I have been looking at Erc's delegate list, and there are a number of delegate projections on there that almost certainly will be changed. Just to take an example, the very first entry on the list, gives Romney 10 delegates, Santorum 11, and Paul 6, with the rest uncommitted. But it's very likely that Paul will dominate the state convention. Combine that with his control of the state party, and I don't see why he can't come out with every single delegate from Iowa. If he does, it nets +28 delegates from Iowa.

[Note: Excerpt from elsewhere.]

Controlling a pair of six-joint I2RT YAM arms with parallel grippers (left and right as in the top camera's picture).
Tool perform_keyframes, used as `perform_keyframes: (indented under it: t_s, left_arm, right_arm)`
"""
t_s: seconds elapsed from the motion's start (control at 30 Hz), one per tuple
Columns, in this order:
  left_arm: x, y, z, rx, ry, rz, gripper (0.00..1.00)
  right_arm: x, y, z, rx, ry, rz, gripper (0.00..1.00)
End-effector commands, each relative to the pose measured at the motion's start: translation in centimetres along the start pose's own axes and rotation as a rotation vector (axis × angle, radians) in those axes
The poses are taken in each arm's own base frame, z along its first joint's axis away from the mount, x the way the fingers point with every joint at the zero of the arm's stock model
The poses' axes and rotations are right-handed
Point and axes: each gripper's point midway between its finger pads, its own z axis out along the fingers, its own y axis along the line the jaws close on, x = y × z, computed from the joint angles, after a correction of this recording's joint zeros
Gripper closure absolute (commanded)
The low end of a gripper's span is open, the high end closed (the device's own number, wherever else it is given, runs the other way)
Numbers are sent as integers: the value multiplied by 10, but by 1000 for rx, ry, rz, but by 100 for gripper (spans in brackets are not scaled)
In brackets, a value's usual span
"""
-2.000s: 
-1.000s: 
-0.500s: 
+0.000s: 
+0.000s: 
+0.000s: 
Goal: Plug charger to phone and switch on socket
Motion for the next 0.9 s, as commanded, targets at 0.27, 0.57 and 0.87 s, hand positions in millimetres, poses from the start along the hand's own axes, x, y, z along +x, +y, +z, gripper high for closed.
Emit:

Now look at Massachusetts-- a primary state that went 76% for Romney and less than 10% for Paul, with 41 total delegates. The Paul people look to have taken at least 16 or 17. Now, 16 or 17 out of 41 doesn't sound overwhelming, but consider that if true, that leaves Romney with (at best) 24 or 25 delegates. Let's say he has 25 delegates, and Paul 16. His "net" from Massachusetts is only +9.

Now look at Ohio. Romney got 38 delegates, Santorum 21 and uncommitted 7. Let's say all the uncommitted go to Romney, for 45. However, is the Santorum delegates don't get behind him, he nets only +24 delegates from the state. If the uncommitted go against him, he nets only +10 delegates from the state. So all of a sudden, Iowa alone cancels out both Massachusetts and Ohio. And so on and so on.

You see, what matters is not how big of a state Romney won, but what the margin was in delegates. Paul can win by racking up overwhelming margins in smaller, caucus states. It is a similar strategy to the one Barack Obama used against Hillary Clinton in 2008. For example, Obama netted 12 delegates out of Idaho by winning the state by 13,000 votes, more than the 11 delegates Clinton netted by winning New Jersey by 113,000 votes. Only Paul's strategy is even more extreme. He loses the caucuses yet still gets an overwhelming delegate margin.

Based on Erc's list, if you reallocate the delegates of the states where the Paul forces could dominate (Iowa, Nevada, Minnesota, Maine, Washington, Alaska) and combine these with delegates for candidates that dropped out, the anti-Romney forces already have 710 delegates. To reach this total I used a conservative conclusion that does not assign Paul any delegates in some states (such as Georgia and Florida) where we know shenanigans are going on. I also allocated Romney all the delegates in some caucus states like Idaho, and gave him his fair share in North Dakota. This also excludes Missouri altogether. If you remove these assumptions, the anti-Romney slate has more delegates currently than the Romney slate.

The real question is whether a large number of pledged delegates in big primary states such as Georgia, Florida, Arizona, Texas, Tennessee, Ohio, are bound to Romney but secretly support Paul. Were these delegates to abstain, causing Romney to fail to reach 1,144 delegates on the first ballot, then on the second ballot, they would be free to vote for Paul. This could produce a Paul majority on the floor. Such an event would be the most dramatic convention in decades, and certain the first dramatic convention to be on live television.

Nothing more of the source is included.